Une ancienne molaire humaine montre que les Néandertaliens perçaient parfois des dents infectées avec des outils en pierre, ce qui suggère qu'ils savaient peut-être que le traitement pouvait soulager les douleurs dentaires extrêmes.
La dent vieille de 59 000 ans a été découverte dans la grotte Chagyrskaya, dans les montagnes de l'Altaï, en Sibérie. Il s'agit de la plus ancienne preuve de dentisterie primitive jamais trouvée, éclipsant les anciens documents de plus de 40 000 ans, rapportent des chercheurs dans PLOS Un.
C’est également la première fois que des preuves de chirurgie dentaire sont découvertes chez des hominidés autres que l’Homo sapiens moderne. La découverte « suggère à la fois la dextérité manuelle et la capacité cognitive » nécessaires aux Néandertaliens pour mener à bien une telle opération, explique l'archéologue John Olsen, anthropologue à l'Université d'Arizona à Tuscon.

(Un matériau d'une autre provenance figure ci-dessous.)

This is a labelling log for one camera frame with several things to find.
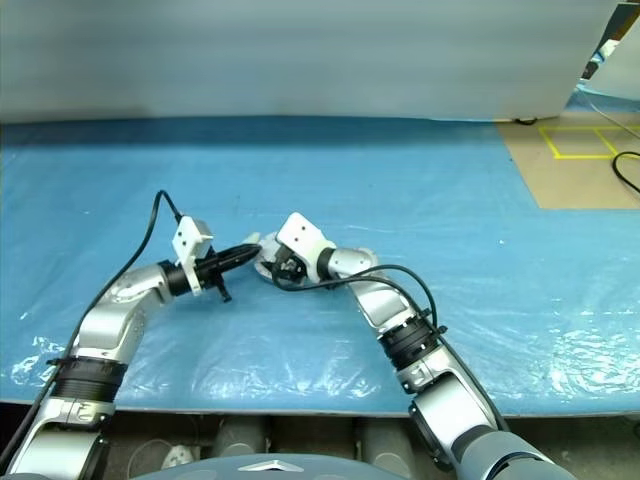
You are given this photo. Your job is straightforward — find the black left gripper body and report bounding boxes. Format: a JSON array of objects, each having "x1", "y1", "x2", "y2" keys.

La molaire a été découverte profondément dans les sédiments en 2016, mais son importance n'a été reconnue que récemment. Il possède un trou massif qui a été percé depuis la surface de mastication jusqu'à la cavité pulpaire près de ses racines. L'analyse microscopique indique que le trou a été percé avec un outil en pierre et l'état de la dent restante suggère que l'ancienne opération dentaire a été réalisée pour éliminer les tissus infectés – l'émail et le matériau en décomposition de la dent interne.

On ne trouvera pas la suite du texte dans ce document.